What you are asked to do »
When checking the entries below, count every line with the word "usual", then give only that number.

Extracted data »
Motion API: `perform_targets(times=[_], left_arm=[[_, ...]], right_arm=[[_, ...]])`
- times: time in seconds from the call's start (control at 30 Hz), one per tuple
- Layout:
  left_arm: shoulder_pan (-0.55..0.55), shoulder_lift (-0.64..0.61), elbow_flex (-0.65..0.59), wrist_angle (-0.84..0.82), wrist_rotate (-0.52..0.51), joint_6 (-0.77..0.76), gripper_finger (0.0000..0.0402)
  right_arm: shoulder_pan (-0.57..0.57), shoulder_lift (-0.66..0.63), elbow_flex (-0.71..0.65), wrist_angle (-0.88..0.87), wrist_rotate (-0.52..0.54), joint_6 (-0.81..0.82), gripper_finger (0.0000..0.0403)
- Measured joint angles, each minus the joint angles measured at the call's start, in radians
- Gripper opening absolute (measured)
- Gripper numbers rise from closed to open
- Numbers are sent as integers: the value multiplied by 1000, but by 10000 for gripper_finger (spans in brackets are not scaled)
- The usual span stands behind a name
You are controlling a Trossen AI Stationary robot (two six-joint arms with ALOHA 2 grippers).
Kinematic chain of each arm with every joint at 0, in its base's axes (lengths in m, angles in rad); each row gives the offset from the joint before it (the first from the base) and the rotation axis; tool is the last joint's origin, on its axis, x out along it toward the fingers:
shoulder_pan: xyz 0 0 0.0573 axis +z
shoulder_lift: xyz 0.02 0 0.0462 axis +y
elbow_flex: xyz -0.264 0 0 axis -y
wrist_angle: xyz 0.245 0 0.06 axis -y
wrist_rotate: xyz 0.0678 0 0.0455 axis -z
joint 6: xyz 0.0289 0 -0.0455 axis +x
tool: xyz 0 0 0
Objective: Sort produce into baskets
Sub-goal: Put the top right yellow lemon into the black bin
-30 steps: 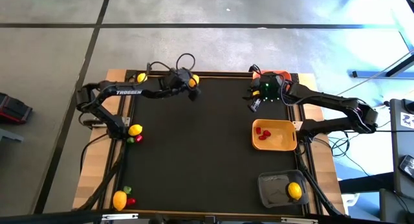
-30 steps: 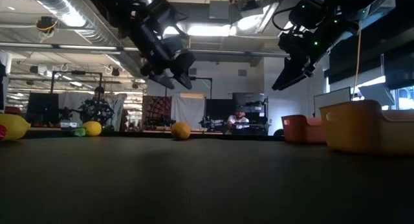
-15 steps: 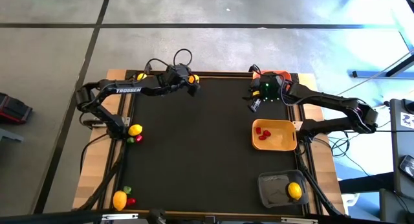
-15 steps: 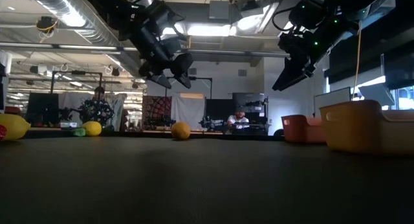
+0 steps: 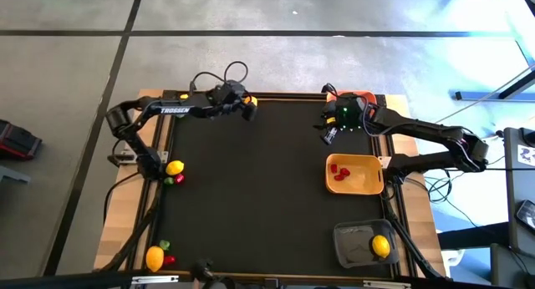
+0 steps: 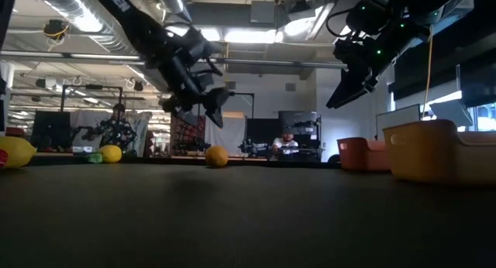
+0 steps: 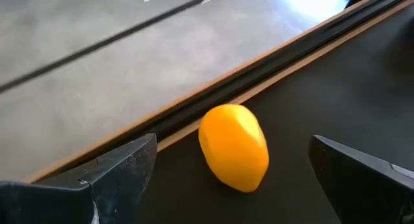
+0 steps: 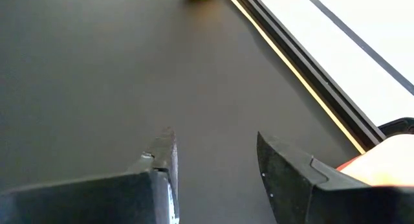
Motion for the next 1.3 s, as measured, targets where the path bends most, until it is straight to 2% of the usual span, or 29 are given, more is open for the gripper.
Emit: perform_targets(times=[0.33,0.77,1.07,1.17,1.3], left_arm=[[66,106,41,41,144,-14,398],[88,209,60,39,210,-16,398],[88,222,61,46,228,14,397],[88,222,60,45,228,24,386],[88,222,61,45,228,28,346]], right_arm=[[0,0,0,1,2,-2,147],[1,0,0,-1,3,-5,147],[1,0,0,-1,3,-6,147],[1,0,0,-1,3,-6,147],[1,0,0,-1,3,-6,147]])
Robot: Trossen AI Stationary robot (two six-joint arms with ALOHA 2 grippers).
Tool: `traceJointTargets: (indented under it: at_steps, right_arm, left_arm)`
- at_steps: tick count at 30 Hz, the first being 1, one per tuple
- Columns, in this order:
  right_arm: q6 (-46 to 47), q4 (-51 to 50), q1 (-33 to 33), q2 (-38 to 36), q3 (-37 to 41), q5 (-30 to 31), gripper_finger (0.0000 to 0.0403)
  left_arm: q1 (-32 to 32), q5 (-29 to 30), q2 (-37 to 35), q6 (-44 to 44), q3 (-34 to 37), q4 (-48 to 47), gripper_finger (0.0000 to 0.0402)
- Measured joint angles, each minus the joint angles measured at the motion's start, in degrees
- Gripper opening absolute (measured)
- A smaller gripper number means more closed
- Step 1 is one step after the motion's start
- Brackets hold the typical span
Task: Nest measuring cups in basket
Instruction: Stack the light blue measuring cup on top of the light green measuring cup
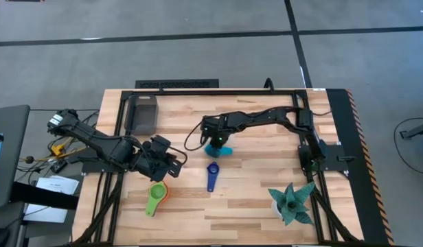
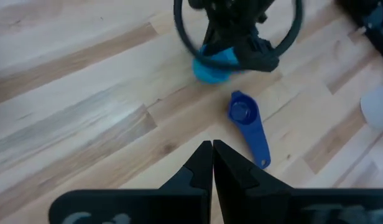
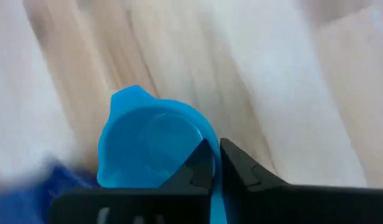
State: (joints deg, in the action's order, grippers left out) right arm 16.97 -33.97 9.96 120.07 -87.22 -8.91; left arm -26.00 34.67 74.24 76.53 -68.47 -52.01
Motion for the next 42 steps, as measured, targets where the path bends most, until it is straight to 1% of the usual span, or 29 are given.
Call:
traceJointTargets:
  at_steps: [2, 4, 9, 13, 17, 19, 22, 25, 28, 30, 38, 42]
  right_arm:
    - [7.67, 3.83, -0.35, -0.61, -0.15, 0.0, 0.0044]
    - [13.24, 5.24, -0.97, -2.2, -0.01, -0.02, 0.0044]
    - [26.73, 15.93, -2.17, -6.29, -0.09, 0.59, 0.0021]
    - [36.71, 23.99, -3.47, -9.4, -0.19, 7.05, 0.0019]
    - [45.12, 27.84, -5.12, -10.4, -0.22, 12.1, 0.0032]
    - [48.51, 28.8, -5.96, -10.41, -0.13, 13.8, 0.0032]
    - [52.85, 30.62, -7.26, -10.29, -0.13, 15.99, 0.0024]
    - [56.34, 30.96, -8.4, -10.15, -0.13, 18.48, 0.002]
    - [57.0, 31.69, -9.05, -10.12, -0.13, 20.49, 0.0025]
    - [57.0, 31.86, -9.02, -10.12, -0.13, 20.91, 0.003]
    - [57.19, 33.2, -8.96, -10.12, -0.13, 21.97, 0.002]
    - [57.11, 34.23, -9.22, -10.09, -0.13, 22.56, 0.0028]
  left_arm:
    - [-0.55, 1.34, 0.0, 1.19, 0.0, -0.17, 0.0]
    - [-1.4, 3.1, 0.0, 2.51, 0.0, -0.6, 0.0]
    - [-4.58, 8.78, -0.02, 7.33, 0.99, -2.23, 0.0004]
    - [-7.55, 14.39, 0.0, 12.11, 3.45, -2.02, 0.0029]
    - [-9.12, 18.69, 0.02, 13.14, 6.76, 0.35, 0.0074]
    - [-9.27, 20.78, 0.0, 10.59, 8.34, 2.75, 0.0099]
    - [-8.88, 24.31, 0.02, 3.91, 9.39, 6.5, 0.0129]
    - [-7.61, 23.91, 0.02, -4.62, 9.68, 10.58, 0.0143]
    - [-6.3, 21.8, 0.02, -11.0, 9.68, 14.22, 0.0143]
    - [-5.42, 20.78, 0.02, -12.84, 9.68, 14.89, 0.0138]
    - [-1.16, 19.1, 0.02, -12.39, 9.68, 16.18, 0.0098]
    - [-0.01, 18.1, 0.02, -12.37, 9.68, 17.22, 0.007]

Solution for this exercise »
3